HOW TO COMPLETE THIS TASK
Nothing should be dropped or changed: copy every line of the listing.

◇ ◇ ◇ ◇ ◇

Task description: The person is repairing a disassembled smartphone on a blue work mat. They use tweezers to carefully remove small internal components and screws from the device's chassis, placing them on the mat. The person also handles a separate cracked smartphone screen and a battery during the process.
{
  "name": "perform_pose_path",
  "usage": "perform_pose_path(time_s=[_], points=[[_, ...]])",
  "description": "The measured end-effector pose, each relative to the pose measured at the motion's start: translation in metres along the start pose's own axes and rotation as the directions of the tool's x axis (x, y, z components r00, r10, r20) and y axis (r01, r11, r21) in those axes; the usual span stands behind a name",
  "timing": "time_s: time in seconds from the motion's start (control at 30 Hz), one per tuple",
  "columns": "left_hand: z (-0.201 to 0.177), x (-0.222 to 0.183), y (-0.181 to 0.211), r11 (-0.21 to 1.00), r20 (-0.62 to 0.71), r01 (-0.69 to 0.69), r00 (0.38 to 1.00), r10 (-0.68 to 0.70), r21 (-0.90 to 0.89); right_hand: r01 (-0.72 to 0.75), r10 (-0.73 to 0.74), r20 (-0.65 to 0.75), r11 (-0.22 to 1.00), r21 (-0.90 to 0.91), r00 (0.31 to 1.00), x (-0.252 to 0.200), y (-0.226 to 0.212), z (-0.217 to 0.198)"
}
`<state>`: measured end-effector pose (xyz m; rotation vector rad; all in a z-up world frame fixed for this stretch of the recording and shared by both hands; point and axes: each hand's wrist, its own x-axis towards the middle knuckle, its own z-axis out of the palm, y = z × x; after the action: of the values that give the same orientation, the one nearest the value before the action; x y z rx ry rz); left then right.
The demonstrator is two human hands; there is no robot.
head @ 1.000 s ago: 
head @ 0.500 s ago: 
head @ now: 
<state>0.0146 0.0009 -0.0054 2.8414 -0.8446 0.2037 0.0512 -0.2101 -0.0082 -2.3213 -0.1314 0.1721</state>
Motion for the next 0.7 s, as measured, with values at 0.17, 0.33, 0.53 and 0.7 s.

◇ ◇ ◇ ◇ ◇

SOLUTION FOR THIS EXERCISE
Task description: The person is repairing a disassembled smartphone on a blue work mat. They use tweezers to carefully remove small internal components and screws from the device's chassis, placing them on the mat. The person also handles a separate cracked smartphone screen and a battery during the process.
{
  "name": "perform_pose_path",
  "usage": "perform_pose_path(time_s=[_], points=[[_, ...]])",
  "description": "The measured end-effector pose, each relative to the pose measured at the motion's start: translation in metres along the start pose's own axes and rotation as the directions of the tool's x axis (x, y, z components r00, r10, r20) and y axis (r01, r11, r21) in those axes; the usual span stands behind a name",
  "timing": "time_s: time in seconds from the motion's start (control at 30 Hz), one per tuple",
  "columns": "left_hand: z (-0.201 to 0.177), x (-0.222 to 0.183), y (-0.181 to 0.211), r11 (-0.21 to 1.00), r20 (-0.62 to 0.71), r01 (-0.69 to 0.69), r00 (0.38 to 1.00), r10 (-0.68 to 0.70), r21 (-0.90 to 0.89); right_hand: r01 (-0.72 to 0.75), r10 (-0.73 to 0.74), r20 (-0.65 to 0.75), r11 (-0.22 to 1.00), r21 (-0.90 to 0.91), r00 (0.31 to 1.00), x (-0.252 to 0.200), y (-0.226 to 0.212), z (-0.217 to 0.198)"
}
`<state>`: measured end-effector pose (xyz m; rotation vector rad; all in a z-up world frame fixed for this stretch of the recording and shared by both hands; point and axes: each hand's wrist, its own x-axis towards the middle knuckle, its own z-axis out of the palm, y = z × x; after the action: of the values that give the same orientation, the one nearest the value before the action; x y z rx ry rz); left then right.
The demonstrator is two human hands; there is no robot.
head @ 1.000 s ago: 
head @ 0.500 s ago: 
head @ now: 
<state>0.0146 0.0009 -0.0054 2.8414 -0.8446 0.2037 0.0512 -0.2101 -0.0082 -2.3213 -0.1314 0.1721</state>
Motion for the next 0.7 s, as measured, with values at 0.17, 0.33, 0.53 and 0.7 s.

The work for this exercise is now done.